Golden girl mourned by all
, the local paper said. Kate had never felt so lonely in her life. Her parents, felled by grief, turned in on themselves. They should have reassured Kate that they were glad they still had her, that she was precious to them, but it was as though they had lost their only child. Her mother hardly spoke for weeks after the tragedy, not least because the doctor had dosed her up with sedatives. And her father, alien to the language of emotion as his own father had been before him, could only manage to hug Kate awkwardly, then turn away so she wouldn’t see him cry.
    Resentful, self-pitying, it was a while before Kate realized she too was mourning her sister. The year of her A-levels was one of the worst of her life. She tried to lose herself in her work, but away at school, cut off from her parents who were, anyway, too self-absorbed to help her, she felt isolated. Many of the staff and pupils were devastated by the loss of Nicola, but the fact that in death Nicola was raised to a pedestal of beauty and perfection made it harder for Kate to grieve. Only in the visits to her grandmother in Hastings was she able to unbottle her grief to someone who really understood and cared, and to cry herself to sleep in the old lady’s arms.
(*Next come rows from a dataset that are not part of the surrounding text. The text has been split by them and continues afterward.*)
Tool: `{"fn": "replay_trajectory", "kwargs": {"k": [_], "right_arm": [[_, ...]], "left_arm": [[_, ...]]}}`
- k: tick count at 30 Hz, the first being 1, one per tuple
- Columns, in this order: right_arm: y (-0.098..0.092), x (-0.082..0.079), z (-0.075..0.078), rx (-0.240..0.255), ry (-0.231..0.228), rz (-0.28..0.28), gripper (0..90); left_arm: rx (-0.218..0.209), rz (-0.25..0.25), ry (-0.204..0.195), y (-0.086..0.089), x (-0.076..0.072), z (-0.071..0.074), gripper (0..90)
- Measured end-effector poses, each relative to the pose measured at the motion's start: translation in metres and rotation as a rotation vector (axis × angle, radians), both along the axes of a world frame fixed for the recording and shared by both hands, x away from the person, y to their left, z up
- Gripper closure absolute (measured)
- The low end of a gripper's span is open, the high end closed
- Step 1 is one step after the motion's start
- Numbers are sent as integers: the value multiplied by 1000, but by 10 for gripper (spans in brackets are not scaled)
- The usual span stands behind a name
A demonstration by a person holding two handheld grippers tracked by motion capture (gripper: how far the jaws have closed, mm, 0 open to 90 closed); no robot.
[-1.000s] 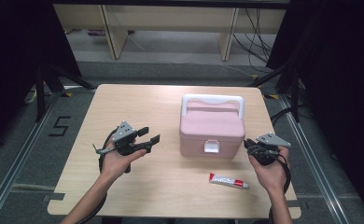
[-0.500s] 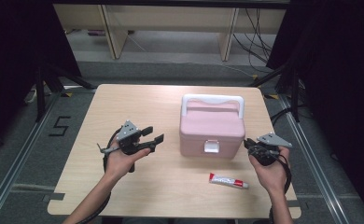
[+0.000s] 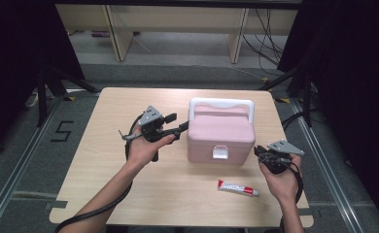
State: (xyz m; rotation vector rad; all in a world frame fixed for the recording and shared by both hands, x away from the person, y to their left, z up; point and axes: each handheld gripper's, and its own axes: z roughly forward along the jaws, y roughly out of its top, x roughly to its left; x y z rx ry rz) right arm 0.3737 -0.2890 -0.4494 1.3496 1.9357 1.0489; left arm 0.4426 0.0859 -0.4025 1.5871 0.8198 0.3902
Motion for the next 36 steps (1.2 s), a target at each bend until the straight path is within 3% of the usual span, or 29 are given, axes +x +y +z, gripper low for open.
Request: {"fn": "replay_trajectory", "kwargs": {"k": [5, 8, 9, 10, 13, 16, 17, 18, 19, 22, 23, 26, 29, 30, 31, 36], "right_arm": [[-6, 0, 1, -23, -31, 11, 810], [-6, -1, 1, -26, -32, 10, 810], [-3, -3, 0, 0, -21, -7, 809], [-4, -2, 0, -26, -34, 9, 809], [0, -5, 1, -4, -23, 15, 808], [1, -5, -1, -31, -34, 22, 809], [1, -5, -1, -31, -34, 22, 809], [4, -8, -2, 8, -6, 11, 817], [2, -6, -3, 2, -25, 32, 823], [4, -10, -2, 5, 5, 4, 836], [1, -9, -2, -22, -19, 20, 838], [1, -10, -2, -23, -20, 18, 840], [5, -15, -2, 19, -6, -8, 840], [3, -14, -1, -18, -21, 12, 840], [6, -16, -1, 12, 2, -4, 841], [7, -14, -1, -2, -27, 16, 839]], "left_arm": [[-4, 3, 2, -6, 5, 5, 376], [-3, -1, 2, -8, 5, 5, 377], [0, -4, 4, -9, 5, 5, 377], [-2, -4, 8, -9, 5, 5, 377], [-8, -7, 9, -11, 7, 5, 385], [-8, 1, 15, -12, 11, 4, 409], [-7, 7, 16, -11, 12, 4, 409], [-12, 17, 17, -11, 14, 4, 444], [-20, 20, 19, -11, 15, 4, 460], [-21, 22, 17, -12, 16, 5, 493], [-22, 21, 15, -14, 16, 6, 497], [-24, 20, 8, -15, 16, 6, 502], [-24, 23, 7, -16, 17, 7, 509], [-19, 35, 13, -17, 18, 8, 512], [-15, 33, 14, -18, 20, 8, 514], [-12, 38, 23, -23, 29, 9, 527]]}}
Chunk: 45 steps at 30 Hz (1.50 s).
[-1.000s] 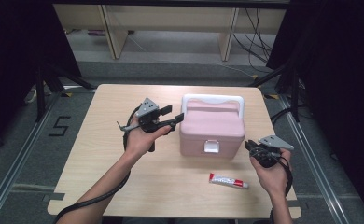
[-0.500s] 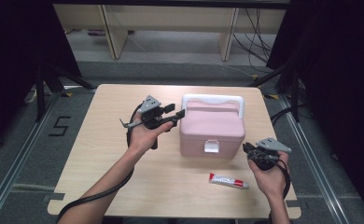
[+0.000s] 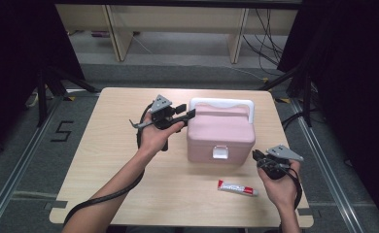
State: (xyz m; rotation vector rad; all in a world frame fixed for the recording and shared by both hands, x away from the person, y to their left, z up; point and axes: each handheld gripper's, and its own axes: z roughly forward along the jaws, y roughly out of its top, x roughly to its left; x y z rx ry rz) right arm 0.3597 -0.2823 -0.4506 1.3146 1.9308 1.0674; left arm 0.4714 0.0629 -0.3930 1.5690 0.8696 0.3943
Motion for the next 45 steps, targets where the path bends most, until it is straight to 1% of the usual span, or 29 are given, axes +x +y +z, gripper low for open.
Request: {"fn": "replay_trajectory", "kwargs": {"k": [5, 6, 7, 8, 9, 10, 11, 13, 14, 16, 17, 18, 21, 22, 23, 25, 26, 29, 30, 31, 34, 35, 37, 39, 40, 41, 42, 44, 45], "right_arm": [[-1, 0, 0, -6, -10, 1, 840], [2, -3, 1, 19, 24, -19, 843], [2, -3, 1, 22, 18, -12, 848], [-1, -3, 1, -7, 3, 2, 850], [-1, -3, 1, -7, 3, 2, 850], [2, -5, -1, 34, 17, -15, 851], [0, -5, 0, 12, 13, -3, 851], [1, -7, 0, 37, 31, -24, 851], [-2, -6, 0, 4, 6, -6, 850], [-2, -6, -1, 2, 5, -2, 850], [-3, -7, 0, -7, -2, -2, 850], [-3, -7, 0, -7, -2, -2, 850], [-3, -8, 1, 3, -3, 1, 850], [0, -10, 1, 43, 15, -13, 851], [0, -12, 3, 38, 34, -22, 850], [0, -13, 3, 37, 22, -16, 851], [1, -15, 5, 43, 31, -17, 852], [0, -15, 6, 26, 13, 8, 853], [3, -18, 7, 38, 12, -7, 854], [3, -18, 7, 32, 3, 0, 854], [4, -20, 9, 41, 19, -2, 854], [2, -19, 9, 19, -5, 17, 854], [2, -19, 8, 30, -22, 12, 854], [1, -19, 9, 25, -14, 12, 854], [3, -22, 8, 46, 11, -3, 854], [3, -22, 8, 46, 11, -3, 854], [1, -20, 7, 21, -22, 14, 854], [0, -21, 7, 18, -34, 13, 853], [3, -24, 8, 52, 1, -9, 853]], "left_arm": [[8, 23, 16, -4, 8, -2, 539], [14, 24, 19, -5, 9, -2, 542], [18, 23, 24, -7, 11, -3, 544], [24, 22, 26, -9, 12, -3, 547], [24, 22, 26, -9, 12, -3, 551], [35, 33, 38, -12, 16, -5, 562], [35, 33, 38, -12, 16, -5, 569], [42, 48, 58, -15, 21, -7, 596], [40, 49, 63, -15, 22, -8, 613], [31, 46, 68, -16, 23, -8, 623], [25, 41, 74, -17, 23, -8, 673], [30, 41, 77, -18, 23, -7, 673], [22, 53, 105, -20, 24, -5, 703], [11, 57, 120, -19, 24, -5, 708], [-1, 60, 134, -19, 25, -4, 714], [-1, 62, 145, -20, 24, -2, 721], [-9, 63, 159, -20, 24, -1, 722], [-8, 62, 171, -20, 25, 1, 723], [-20, 59, 180, -20, 27, 1, 723], [-21, 59, 190, -19, 28, 2, 723], [-29, 50, 191, -19, 29, 4, 723], [-29, 53, 199, -19, 30, 5, 724], [-35, 48, 207, -18, 32, 8, 724], [-43, 46, 214, -17, 33, 10, 724], [-46, 45, 220, -17, 34, 13, 725], [-46, 45, 220, -17, 34, 13, 724], [-44, 41, 226, -16, 35, 14, 724], [-38, 37, 233, -16, 36, 16, 725], [-38, 37, 233, -16, 36, 16, 725]]}}
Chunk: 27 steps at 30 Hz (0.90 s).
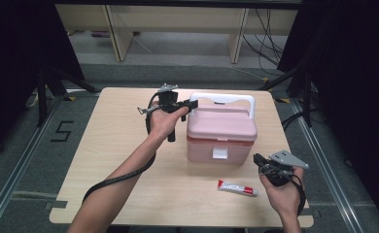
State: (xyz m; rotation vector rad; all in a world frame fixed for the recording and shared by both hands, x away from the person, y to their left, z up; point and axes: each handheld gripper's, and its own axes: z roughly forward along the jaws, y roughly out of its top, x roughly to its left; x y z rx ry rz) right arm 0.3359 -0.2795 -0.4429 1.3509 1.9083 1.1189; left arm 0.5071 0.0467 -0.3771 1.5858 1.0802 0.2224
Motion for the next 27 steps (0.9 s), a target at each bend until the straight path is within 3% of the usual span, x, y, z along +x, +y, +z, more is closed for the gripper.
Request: {"fn": "replay_trajectory", "kwargs": {"k": [2, 3, 4, 7, 8, 12, 13, 19, 22, 23, 27], "right_arm": [[1, 0, -1, 18, -8, 5, 854], [-1, 0, 1, -25, -26, 18, 854], [3, -2, 1, 26, -14, 5, 854], [1, -3, 4, -23, -42, 22, 855], [4, -5, 4, 4, -34, 20, 857], [4, -5, 7, -17, -40, 38, 871], [6, -6, 7, 1, -43, 43, 881], [6, -6, 8, 5, -54, 57, 900], [8, -9, 11, 43, -50, 36, 900], [6, -7, 11, 43, -81, 56, 900], [7, -4, 19, 38, -101, 47, 900]], "left_arm": [[-1, -6, 5, 1, 1, 0, 725], [-1, -6, 9, 1, 1, 0, 725], [2, -8, 17, 1, 1, 1, 725], [-8, -14, 15, 2, 3, 1, 725], [-10, -14, 21, 2, 2, 1, 725], [-12, -15, 29, 2, 4, 1, 725], [-10, -16, 35, 3, 5, 2, 725], [-11, -16, 46, 2, 7, 6, 726], [-9, -16, 57, 3, 8, 9, 726], [-11, -18, 56, 3, 8, 9, 726], [-5, -27, 67, 3, 10, 11, 726]]}}
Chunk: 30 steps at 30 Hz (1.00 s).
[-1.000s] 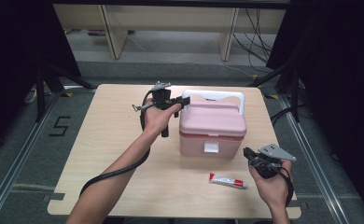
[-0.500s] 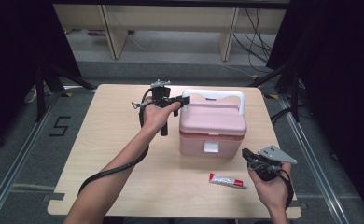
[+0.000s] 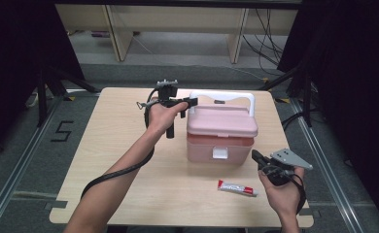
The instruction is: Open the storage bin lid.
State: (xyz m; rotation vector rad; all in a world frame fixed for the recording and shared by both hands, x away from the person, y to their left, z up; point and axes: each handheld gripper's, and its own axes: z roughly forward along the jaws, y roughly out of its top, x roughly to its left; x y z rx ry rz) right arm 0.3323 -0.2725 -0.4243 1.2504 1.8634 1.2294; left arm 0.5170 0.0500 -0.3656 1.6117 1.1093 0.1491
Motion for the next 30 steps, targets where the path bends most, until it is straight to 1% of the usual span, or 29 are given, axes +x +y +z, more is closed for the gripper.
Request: {"fn": "replay_trajectory", "kwargs": {"k": [1, 3, 4, 6, 7, 9, 10, 11, 12, 13, 14, 15, 16, 17, 18, 19, 20, 22, 24, 25, 26, 27, 28, 29, 30], "right_arm": [[1, 3, 2, 19, 2, 0, 900], [2, 6, 4, 21, 3, -8, 900], [2, 9, 6, 20, -6, -15, 900], [2, 16, 8, 20, -20, -8, 900], [2, 16, 8, 20, -20, -8, 900], [4, 20, 10, 34, 1, -16, 900], [5, 23, 11, 46, -2, -16, 900], [6, 27, 12, 41, 0, -24, 900], [6, 27, 12, 41, 0, -24, 900], [5, 32, 11, 29, -34, -11, 900], [6, 33, 12, 42, -26, -10, 900], [7, 33, 14, 37, -28, -14, 900], [7, 33, 14, 37, -28, -14, 900], [7, 34, 15, 27, -35, -18, 900], [8, 35, 15, 29, -35, -19, 900], [7, 36, 15, 8, -43, -10, 900], [7, 36, 15, 5, -42, -14, 900], [7, 36, 16, 2, -44, -15, 900], [7, 36, 16, -1, -44, -15, 900], [11, 35, 16, 37, -21, -27, 900], [11, 35, 16, 37, -21, -27, 900], [9, 36, 18, 4, -30, -21, 900], [9, 36, 18, 4, -30, -21, 900], [8, 37, 17, -11, -46, -13, 900], [11, 36, 18, 12, -30, -21, 900]], "left_arm": [[1, -1, 2, 0, 0, 0, 726], [0, -2, 6, 0, 1, 2, 726], [1, -4, 8, 0, 1, 2, 726], [4, -6, 7, 1, 1, 2, 726], [4, -6, 9, 1, 2, 2, 726], [4, -9, 8, 1, 2, 2, 726], [4, -9, 8, 1, 2, 2, 726], [4, -12, 6, 1, 2, 2, 726], [5, -13, 5, 2, 2, 2, 726], [7, -18, 4, 2, 2, 1, 725], [10, -23, 0, 2, 2, 1, 724], [21, -34, -18, 3, 1, 0, 720], [21, -34, -18, 3, 1, 0, 707], [17, -36, -37, 4, 0, 0, 707], [14, -40, -60, 6, -2, 1, 597], [24, -27, -119, 12, -8, 3, 556], [24, -27, -119, 12, -8, 3, 528], [40, -17, -196, 19, -20, 6, 519], [55, -35, -252, 25, -36, 9, 538], [59, -48, -280, 28, -45, 9, 601], [70, -72, -307, 30, -54, 9, 601], [79, -115, -347, 33, -71, 7, 673], [79, -115, -347, 33, -71, 7, 695], [91, -141, -365, 34, -78, 5, 695], [103, -161, -371, 35, -87, 1, 749]]}}
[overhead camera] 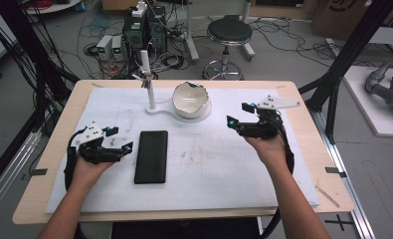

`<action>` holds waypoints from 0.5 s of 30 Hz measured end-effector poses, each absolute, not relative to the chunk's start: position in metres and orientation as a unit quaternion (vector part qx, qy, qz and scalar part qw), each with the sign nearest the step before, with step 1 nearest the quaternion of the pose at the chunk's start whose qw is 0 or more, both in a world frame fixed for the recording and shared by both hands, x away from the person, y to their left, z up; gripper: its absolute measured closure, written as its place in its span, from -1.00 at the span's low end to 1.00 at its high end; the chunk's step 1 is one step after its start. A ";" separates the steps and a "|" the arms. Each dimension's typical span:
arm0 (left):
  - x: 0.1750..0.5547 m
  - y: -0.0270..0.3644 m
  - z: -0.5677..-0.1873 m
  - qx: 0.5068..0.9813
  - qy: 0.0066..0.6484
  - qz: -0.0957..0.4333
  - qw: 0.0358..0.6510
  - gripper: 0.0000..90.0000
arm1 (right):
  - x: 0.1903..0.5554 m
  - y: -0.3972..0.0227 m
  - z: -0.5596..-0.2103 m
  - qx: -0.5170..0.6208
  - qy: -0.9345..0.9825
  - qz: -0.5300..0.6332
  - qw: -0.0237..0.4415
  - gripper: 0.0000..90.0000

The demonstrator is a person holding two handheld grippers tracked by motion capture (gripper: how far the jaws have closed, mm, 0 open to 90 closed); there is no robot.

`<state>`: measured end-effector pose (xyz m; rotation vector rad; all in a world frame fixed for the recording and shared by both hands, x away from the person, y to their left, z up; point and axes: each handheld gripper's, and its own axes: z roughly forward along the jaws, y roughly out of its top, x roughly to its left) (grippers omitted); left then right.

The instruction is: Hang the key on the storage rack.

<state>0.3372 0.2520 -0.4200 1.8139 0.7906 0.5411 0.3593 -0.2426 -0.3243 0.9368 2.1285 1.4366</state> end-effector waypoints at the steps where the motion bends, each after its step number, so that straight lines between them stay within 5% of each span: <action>1: 0.337 0.252 -0.420 0.756 0.330 0.226 0.519 -0.62 | 0.359 -0.243 -0.324 0.336 0.763 0.515 0.203 -0.49; 15: 0.336 0.246 -0.416 0.760 0.311 0.220 0.526 -0.62 | 0.332 -0.294 -0.383 0.387 0.725 0.529 0.211 -0.53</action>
    Since having Daisy and Sam, Kate had often wondered what her relationship with her sister would have been like if the accident hadn’t happened. She concluded that she would probably have grown out of her jealousy. Nicola would have become a happy and successful woman, married, had children. Sam and Daisy would have loved playing with their cousins and their mums would have laughed and cried over their own childhood, healing each other in the process, sharing the burden of trying to get on with their now-ageing parents.
    But if Nicola hadn’t died, their parents would surely now be entirely different . . . Barbara might not have started to drink, Desmond might have been warmer, bluff and relaxed in retirement. They might have got on well with their adult children, have been close to their grandchildren. If Nicola hadn’t died . . .
    ‘Are the children allowed sweets, dear?’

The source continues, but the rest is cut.